» Available data:
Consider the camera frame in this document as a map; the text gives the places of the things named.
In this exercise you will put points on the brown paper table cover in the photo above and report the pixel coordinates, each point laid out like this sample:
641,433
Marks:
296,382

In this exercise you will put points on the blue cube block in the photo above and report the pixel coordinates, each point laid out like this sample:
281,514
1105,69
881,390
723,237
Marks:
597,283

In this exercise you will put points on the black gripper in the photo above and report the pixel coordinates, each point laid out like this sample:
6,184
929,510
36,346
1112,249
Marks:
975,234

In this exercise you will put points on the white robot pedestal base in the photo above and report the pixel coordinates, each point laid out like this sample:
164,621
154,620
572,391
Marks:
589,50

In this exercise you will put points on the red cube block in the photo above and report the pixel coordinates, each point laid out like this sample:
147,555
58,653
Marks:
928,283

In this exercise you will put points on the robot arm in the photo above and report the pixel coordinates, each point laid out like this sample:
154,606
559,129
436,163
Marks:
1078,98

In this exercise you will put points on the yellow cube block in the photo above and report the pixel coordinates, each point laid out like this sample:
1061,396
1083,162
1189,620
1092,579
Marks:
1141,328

» What is required: All lines above containing the string "point" are to be collected.

» Reply:
In this exercise you will put points on the brown paper table cover in the photo above and report the pixel coordinates, each point laid out like this sample:
In this exercise you will put points on the blue cube block in the photo above and report the pixel coordinates, each point laid out like this sample:
In this exercise you will put points on the black gripper in the photo above and report the pixel coordinates, each point laid out like this sample:
In this exercise you will put points on the white robot pedestal base in the photo above and report the pixel coordinates, each point laid out like this sample:
In this exercise you will put points on the red cube block in the photo above and report the pixel coordinates, each point laid out like this sample:
In this exercise you will put points on the robot arm in the photo above and report the pixel coordinates, each point laid out like this sample:
In this exercise you will put points on the yellow cube block in the photo above and report the pixel coordinates, each point laid out like this sample:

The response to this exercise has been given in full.